Exercise prompt ▸
Check each line of the data below for the word "points". How many lines have it? Answer with the number alone.

Stored items:
══════

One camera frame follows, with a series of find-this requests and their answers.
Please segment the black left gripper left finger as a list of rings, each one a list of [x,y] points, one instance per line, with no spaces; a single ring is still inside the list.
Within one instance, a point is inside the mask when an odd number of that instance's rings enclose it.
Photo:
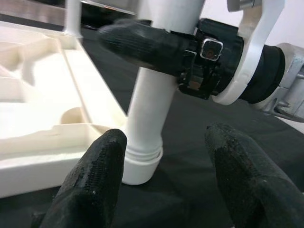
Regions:
[[[34,213],[33,228],[110,228],[124,171],[125,134],[110,129],[98,137],[66,176],[46,213]]]

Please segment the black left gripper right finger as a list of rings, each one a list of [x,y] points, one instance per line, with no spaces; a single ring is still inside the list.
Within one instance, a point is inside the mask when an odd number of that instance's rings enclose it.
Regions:
[[[235,228],[302,228],[304,195],[253,138],[223,123],[205,143]]]

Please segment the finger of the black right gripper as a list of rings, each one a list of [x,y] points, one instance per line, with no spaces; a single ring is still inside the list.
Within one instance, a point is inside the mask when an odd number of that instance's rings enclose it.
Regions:
[[[172,76],[188,70],[188,41],[164,29],[153,28],[146,20],[119,20],[98,30],[98,43],[135,64]]]

══════

Task response ▸
3